Un tribunal de Madrid a décidé le 31 juillet dernier de classer sans suite le dossier en raison à la fois de la prescription des faits, et également en vertu de la loi d'amnistie de 1977, des arguments toujours invoqués par les magistrats pour ne pas poursuivre les faits, ni même ouvrir une enquête jusqu'à présent.
La victime, Julio Pacheco, 68 ans, avait été entendue par une juge en septembre 2023, une audition inédite puisque jusqu'ici toutes les tentatives des victimes de la dictature avaient échoué.
Quarante-huit ans après les faits, cet ancien imprimeur avait déposé plainte en février 2023 contre ses quatre tortionnaires présumés. La juge en charge du dossier avait, contrairement à de nombreux autres magistrats avant elle, admis cette plainte en raison de «la possible existence» de «crimes contre l'humanité et tortures» dans ce dossier.
Lors de son audition, qui s'était tenue à huis clos, était présent un membre du nouveau parquet spécialisé dans les droits humains et de la mémoire démocratique, créé par une récente loi phare du gouvernement de gauche afin de réhabiliter les victimes du franquisme.
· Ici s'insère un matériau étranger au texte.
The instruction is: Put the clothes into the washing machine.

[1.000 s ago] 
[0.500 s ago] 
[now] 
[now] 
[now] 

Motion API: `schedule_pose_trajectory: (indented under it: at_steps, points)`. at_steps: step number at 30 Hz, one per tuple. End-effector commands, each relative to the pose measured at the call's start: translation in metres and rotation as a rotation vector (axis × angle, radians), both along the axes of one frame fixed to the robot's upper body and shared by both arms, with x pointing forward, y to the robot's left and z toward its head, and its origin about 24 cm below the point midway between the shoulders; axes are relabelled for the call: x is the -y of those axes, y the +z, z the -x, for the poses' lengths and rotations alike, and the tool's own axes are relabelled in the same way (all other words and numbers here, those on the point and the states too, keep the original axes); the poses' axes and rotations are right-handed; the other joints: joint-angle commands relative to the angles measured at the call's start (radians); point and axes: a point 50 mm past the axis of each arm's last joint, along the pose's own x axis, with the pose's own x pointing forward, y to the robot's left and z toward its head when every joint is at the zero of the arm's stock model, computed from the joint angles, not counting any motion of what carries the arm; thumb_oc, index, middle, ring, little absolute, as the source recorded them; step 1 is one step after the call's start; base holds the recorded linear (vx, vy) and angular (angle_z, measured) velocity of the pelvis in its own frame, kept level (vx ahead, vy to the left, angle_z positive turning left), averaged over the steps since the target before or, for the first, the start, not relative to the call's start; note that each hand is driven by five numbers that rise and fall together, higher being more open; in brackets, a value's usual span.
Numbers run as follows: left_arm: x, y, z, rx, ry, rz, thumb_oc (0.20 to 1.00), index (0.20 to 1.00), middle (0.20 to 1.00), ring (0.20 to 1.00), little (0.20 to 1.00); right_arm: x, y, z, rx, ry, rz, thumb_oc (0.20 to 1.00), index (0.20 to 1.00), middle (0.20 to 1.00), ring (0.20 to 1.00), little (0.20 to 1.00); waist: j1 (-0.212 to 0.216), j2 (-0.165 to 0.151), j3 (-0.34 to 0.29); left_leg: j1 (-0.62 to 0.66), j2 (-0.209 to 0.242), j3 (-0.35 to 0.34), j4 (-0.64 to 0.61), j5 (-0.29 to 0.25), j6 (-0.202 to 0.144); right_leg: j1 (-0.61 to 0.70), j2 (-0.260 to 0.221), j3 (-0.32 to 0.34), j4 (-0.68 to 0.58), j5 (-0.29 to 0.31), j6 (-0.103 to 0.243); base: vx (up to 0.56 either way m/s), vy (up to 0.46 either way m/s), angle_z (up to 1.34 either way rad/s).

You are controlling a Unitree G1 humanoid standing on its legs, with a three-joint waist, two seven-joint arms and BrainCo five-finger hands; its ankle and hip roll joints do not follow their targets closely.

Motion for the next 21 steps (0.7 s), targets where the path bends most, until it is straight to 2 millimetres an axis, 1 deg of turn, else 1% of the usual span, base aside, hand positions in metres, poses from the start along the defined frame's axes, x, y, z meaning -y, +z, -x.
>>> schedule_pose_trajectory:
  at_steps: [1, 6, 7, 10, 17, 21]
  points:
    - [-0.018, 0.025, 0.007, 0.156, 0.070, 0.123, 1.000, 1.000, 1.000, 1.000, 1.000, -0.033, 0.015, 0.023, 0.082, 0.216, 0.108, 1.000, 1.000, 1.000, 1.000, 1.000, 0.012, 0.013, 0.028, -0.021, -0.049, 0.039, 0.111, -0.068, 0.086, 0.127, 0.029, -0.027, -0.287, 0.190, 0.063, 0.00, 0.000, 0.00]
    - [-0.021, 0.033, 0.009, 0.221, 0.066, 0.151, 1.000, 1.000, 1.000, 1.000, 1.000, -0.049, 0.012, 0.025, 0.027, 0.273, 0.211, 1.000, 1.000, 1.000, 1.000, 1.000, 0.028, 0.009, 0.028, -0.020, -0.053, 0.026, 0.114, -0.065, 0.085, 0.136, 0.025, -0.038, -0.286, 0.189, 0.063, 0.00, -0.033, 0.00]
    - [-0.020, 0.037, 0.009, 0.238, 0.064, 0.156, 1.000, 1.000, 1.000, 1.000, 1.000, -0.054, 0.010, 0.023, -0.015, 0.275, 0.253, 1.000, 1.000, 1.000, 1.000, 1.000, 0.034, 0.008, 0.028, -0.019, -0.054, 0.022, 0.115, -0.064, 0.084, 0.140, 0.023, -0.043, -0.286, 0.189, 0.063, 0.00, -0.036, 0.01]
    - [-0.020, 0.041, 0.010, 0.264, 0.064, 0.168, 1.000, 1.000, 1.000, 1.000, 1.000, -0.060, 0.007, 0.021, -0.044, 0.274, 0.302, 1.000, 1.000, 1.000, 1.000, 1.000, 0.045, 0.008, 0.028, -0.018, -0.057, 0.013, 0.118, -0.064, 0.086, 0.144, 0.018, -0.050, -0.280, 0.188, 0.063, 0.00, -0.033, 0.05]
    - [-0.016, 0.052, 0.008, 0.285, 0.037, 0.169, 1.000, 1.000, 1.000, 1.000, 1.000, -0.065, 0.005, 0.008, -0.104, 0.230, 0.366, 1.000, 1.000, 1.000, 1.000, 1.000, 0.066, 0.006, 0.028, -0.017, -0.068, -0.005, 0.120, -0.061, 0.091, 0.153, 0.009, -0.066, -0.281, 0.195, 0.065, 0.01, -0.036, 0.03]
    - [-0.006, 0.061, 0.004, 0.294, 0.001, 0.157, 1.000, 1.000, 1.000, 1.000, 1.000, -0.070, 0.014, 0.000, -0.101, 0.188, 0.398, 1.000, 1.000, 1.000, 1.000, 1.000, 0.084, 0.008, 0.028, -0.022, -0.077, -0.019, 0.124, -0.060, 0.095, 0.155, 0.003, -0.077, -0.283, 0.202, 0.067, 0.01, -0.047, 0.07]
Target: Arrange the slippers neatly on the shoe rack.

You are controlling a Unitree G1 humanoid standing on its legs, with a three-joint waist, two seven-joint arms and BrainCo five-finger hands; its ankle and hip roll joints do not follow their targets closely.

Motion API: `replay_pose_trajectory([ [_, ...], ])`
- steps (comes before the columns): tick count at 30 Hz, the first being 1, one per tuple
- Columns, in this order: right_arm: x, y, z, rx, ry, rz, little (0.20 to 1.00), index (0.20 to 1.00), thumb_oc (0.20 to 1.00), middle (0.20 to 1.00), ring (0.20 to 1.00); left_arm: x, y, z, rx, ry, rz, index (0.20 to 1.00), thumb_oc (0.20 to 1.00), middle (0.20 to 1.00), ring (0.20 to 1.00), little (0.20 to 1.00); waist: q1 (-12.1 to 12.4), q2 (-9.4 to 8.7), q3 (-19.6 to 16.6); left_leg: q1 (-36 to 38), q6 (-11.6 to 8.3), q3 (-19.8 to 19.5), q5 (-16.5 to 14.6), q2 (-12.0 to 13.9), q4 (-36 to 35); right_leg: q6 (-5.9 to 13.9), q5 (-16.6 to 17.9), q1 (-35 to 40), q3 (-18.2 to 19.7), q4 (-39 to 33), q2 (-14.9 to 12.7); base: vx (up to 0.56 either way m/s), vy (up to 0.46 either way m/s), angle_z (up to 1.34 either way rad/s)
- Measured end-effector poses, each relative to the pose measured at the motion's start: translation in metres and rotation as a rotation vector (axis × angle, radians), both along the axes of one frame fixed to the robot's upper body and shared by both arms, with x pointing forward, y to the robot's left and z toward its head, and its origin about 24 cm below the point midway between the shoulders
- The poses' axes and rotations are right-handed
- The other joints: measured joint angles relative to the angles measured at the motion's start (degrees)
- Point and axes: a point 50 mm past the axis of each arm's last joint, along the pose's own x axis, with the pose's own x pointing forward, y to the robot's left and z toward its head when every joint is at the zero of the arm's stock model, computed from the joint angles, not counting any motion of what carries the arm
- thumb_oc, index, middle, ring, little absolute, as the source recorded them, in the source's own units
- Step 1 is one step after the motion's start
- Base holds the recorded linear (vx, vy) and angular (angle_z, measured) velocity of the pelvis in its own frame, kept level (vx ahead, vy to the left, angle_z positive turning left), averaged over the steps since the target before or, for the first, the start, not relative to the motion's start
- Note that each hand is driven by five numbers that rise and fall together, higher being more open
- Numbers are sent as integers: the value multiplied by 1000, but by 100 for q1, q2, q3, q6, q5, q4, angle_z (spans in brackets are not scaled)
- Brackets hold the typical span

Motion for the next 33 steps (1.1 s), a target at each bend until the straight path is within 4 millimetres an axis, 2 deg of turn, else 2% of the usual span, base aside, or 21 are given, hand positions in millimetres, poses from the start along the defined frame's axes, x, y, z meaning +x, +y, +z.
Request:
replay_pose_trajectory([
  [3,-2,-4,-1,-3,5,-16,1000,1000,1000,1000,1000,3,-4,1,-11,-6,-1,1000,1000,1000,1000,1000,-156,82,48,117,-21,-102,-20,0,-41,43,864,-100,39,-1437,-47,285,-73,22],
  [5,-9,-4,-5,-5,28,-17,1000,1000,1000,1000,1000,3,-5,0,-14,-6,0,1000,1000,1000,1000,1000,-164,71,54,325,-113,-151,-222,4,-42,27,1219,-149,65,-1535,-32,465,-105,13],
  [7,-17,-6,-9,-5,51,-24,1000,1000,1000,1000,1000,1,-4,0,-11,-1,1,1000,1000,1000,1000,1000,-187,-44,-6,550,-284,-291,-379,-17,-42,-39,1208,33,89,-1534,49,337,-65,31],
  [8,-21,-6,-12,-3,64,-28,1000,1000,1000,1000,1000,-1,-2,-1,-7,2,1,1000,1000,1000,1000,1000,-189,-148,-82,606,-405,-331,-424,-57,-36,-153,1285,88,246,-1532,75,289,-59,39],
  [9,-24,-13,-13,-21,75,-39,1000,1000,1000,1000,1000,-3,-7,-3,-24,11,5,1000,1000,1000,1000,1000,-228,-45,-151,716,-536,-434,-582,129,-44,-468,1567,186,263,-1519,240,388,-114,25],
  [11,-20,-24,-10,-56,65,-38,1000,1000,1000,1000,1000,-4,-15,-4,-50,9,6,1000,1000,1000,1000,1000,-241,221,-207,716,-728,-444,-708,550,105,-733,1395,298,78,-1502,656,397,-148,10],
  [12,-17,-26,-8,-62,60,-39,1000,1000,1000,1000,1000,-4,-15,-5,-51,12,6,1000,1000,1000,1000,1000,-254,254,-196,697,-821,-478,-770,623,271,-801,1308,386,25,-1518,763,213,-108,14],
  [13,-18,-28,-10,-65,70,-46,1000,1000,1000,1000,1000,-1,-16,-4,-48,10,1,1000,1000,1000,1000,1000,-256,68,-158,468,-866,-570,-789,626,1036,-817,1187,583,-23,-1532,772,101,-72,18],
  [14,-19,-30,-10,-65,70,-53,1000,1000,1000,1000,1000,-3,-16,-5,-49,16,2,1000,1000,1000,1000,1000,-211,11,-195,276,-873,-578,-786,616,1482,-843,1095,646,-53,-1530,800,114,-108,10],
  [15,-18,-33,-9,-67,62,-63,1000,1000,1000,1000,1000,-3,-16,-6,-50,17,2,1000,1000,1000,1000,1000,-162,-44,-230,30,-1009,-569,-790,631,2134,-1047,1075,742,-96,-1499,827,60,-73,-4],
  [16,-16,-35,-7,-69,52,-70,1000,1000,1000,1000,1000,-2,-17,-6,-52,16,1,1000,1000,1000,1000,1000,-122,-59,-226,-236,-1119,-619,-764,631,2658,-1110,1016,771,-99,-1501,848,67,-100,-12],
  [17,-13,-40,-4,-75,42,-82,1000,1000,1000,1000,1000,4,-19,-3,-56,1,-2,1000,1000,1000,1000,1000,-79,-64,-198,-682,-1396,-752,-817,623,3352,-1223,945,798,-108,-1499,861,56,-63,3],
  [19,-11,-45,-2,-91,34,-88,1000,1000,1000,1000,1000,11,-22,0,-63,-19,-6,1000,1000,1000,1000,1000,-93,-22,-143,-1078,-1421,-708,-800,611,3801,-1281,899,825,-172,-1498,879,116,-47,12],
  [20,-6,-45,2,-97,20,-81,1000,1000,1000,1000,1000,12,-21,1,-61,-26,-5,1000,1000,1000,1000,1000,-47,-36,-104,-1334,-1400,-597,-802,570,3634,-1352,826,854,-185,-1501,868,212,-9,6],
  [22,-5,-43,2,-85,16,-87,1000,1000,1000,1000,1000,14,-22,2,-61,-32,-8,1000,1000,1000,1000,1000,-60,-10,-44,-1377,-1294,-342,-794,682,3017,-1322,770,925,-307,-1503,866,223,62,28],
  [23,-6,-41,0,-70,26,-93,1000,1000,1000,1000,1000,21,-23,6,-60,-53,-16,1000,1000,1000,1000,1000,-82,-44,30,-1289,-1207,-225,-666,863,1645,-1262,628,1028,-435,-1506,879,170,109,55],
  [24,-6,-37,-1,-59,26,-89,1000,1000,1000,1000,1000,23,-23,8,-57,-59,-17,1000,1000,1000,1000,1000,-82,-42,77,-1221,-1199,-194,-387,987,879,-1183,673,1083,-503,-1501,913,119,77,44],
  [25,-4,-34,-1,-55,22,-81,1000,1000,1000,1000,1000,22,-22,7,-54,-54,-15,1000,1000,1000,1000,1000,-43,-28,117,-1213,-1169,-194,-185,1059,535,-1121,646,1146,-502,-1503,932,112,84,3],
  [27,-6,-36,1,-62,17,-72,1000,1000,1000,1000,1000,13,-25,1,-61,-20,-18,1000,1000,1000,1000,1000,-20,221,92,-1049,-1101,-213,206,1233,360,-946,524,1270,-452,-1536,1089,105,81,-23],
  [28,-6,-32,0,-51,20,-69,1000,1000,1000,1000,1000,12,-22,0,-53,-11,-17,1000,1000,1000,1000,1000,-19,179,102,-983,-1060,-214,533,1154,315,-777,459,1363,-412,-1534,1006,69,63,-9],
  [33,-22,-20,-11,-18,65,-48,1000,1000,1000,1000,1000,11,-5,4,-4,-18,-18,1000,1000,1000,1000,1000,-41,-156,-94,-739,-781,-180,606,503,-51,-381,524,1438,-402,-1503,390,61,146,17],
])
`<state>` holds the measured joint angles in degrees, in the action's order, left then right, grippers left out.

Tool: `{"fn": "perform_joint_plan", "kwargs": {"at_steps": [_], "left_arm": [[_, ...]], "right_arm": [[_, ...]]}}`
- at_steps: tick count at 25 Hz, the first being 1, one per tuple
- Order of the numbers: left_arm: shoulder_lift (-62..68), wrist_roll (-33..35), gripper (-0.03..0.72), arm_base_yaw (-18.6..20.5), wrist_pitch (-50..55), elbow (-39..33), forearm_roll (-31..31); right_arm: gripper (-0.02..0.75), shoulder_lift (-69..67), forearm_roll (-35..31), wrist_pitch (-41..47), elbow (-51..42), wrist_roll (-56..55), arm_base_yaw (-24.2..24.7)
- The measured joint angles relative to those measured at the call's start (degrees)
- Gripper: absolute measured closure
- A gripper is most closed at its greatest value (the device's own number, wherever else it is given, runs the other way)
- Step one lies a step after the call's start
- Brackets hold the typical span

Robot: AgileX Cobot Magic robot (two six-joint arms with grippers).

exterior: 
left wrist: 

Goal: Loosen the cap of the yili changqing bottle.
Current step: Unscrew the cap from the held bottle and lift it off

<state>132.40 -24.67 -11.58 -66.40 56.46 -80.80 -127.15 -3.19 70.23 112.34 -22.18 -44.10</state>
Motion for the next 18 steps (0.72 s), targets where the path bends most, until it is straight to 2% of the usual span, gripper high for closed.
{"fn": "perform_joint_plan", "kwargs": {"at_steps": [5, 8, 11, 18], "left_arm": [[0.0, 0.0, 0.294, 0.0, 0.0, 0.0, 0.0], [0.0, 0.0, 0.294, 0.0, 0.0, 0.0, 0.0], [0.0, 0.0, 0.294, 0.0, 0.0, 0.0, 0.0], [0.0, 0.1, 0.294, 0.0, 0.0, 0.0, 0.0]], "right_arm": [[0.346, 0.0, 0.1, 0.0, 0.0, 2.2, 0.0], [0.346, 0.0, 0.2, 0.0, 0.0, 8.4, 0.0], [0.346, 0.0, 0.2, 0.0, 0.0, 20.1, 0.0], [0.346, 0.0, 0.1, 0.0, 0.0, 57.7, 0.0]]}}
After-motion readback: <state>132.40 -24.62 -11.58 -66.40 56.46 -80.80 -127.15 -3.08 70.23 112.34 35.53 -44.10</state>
Mais pour la juge, la «jurisprudence n'a pas changé après la promulgation» de cette loi.
«Très en colère»
Joint par l'AFP, le plaignant s'est dit «très en colère», même s'il était conscient des «faibles possibilités» que son dossier connaisse une suite judiciaire. Il a assuré qu'il épuiserait «tous les recours possibles» pour parvenir à ses fins.
Amnesty International a promis dans un communiqué de «continuer à se battre pour briser le mur de l'impunité, pour qu'il y ait des enquêtes, et que soient jugés les crimes contre l'humanité commis pendant le franquisme».
Membre d'une organisation étudiante antifranquiste, Julio Pacheco avait 19 ans quand il avait été arrêté à Madrid par la police secrète en août 1975, trois mois avant la mort du «Caudillo» qui dirigeait alors le pays d'une main de fer depuis sa victoire dans la Guerre civile (1936-1939). Torturé pendant plusieurs jours à la Direction générale de la sécurité sur la célèbre place de la Puerta del Sol, selon son témoignage, il avait été ensuite envoyé en prison, accusé de terrorisme.
La loi d'amnistie, pilier de la transition vers la démocratie après la mort de Franco le 20 novembre 1975, empêche de poursuivre tout délit politique commis durant la dictature par des opposants mais aussi par «les fonctionnaires et agents de maintien de l'ordre public».